On the day that FEPOW Fergus Anckorn visited school, the whole of year 9 were both inspired and saddened. Year 9 is a significant year for teenagers when they are just beginning to open out their thinking to engage more with history and world issues.

After spending part of the morning listening to his experiences, the girls were divided into four classes to engage in drama activities based on his stories. This was enhanced as many of the teachers leading these groups, had met and spoken with Fergus beforehand. In the absence of a local FEPOW being able to visit school, the FEPOW oral history archive could provide appropriate and valuable stimuli.

Each of the four classes was given one concept fitting into the larger theme of CAPTIVITY. These concepts were HOME; HOPE; DESPAIR and SURVIVAL.

Each class was then split into four sub-groups of 7 or 8 girls each. Four specific scenarios under each concept were handed out, one scenario for each sub-group in each class, leading to 16 drama sequences across the year group. The girls in each sub-group then had approximately 45 minutes to devise a drama based on their specific scenario.

Each class compiled the best snippets from each of the four groups and these were presented as continuous drama. They were performed before the whole year group at the end of the afternoon.

Although there was reasonably tight control over the content of this afternoon to ensure high quality and well-structured outcomes, the scope for dramatic interpretation was wide and many of the results outstanding

For example, one group working under the heading ‘HOME’ represented the homesickness of the FEPOW as a physical postcard.

Historical note: Very few FEPOW sent or received mail from home during captivity. Those that did, and their relatives, were restricted by the Japanese to just 25 words per postcard.

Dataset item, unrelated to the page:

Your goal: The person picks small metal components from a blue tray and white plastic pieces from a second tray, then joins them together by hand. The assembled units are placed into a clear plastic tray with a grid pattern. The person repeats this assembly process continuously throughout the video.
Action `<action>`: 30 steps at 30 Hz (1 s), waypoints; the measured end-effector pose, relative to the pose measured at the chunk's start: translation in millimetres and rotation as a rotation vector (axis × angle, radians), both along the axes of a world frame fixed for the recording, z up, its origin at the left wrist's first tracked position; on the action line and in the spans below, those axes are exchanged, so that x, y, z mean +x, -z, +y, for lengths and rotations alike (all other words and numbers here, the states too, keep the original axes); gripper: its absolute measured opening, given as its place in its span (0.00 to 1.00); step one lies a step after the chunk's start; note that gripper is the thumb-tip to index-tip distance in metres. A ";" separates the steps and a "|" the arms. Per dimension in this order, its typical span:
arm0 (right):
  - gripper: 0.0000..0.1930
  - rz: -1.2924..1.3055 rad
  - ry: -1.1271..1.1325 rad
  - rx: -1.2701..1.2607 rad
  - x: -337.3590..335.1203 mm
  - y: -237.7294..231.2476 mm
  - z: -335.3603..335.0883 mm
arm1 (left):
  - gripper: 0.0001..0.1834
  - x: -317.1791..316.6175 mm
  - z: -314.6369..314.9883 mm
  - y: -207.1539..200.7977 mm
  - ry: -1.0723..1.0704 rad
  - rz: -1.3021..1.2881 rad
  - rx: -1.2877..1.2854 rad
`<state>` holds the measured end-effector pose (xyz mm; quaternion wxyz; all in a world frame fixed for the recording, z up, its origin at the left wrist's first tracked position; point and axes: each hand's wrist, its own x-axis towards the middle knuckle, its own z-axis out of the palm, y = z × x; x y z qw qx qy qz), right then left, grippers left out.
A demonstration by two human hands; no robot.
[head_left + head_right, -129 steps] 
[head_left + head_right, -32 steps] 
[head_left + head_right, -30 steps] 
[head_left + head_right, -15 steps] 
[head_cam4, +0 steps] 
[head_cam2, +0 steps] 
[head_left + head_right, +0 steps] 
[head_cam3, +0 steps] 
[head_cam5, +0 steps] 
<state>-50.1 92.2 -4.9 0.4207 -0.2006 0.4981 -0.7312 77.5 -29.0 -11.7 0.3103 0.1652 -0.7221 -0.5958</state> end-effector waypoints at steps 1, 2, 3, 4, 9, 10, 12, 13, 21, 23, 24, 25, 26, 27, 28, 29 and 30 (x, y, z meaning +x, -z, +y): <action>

This sub-group organised people to stand in position, shoulder to shoulder in the centre, leading down either side with girls kneeling then seated, to form a perimeter framing the postcard itself. They then took it in turns to leave their position as part of the postcard, step into the centre while speaking in role as though they were “writing” imaginery words. This drama sequence was later refined to include two Japanese guards policing the whole process, keeping the wording of the postcard within the permitted 25-word limit.

What this work did was to consolidate pupil understanding of the FEPOW experience by direct engagement in imagining the scenarios and associated emotions.

Empathy is a powerful tool and they were also able to transfer their experience to imagining similar situations in modern day warfare. For girls it was a valuable opportunity to explore gender roles too.

Future plans include broadening the drama into performances for radio and local museums. Having the FEPOW in person provide feedback and his obvious delight working with young people who truly had tried to understood his experience was priceless and a wonderful conjunction between young and old.

The follow up letters written and sent by the pupils bear witness to this - see the English page.

Activity 1: Roleplay - life in the camps imagined

Download these Teacher's Notes here (898kb MS Word doc)

4 Classrooms – each with one of the themes below

Divide girls in each classroom into 4 groups:

Theme: HOME

Theme: HOPE



Each group in each class should look at the notes (download: 901kb MS Word doc) on the desk, discuss them and develop a short piece of drama to last no more than 2 minutes. All of this drama should be about the FEPOW experience based on FEPOW stories absorbed through FEPOW visit (or listening to the oral history testimonies from the LSTM archive).

Class teachers should observe the process and choose the best snippets to create one short drama around the class theme to last no more than 5 minutes in total.

This will be performed later in the drama studio in front of the whole year group.

Each group should choose a narrator to read out the desk notes as a narrative at points in the class drama.

Activity 2: Freeze-frame symbols of captivity

Freeze frame or tableaux is a technique which helps students to encapsulate the main message from a piece of drama in one group still image. In groups pupils had worked on a word and different scenario connected to FEPOW experience,for example HOPE. Towards the end of this work they were asked to choose an aspect of their performance which they felt most summed up the message they were trying to give to an audience.

Using that aspect they created a still image involving all members of their group with particular emphasis on the body language and facial expression of each pupil in creating a whole image that could clearly convey the thematic area they had been exploring.

There was also an emphasis on the connectedness or separation of the different pupils acting so space became an important consideration, for example with distance used to suggest isolation or connectedness to suggest unity. This use of symbolism helped to cement their thinking on what it was they had been trying to achieve in their work and lent a sense of purpose and seriousness to it.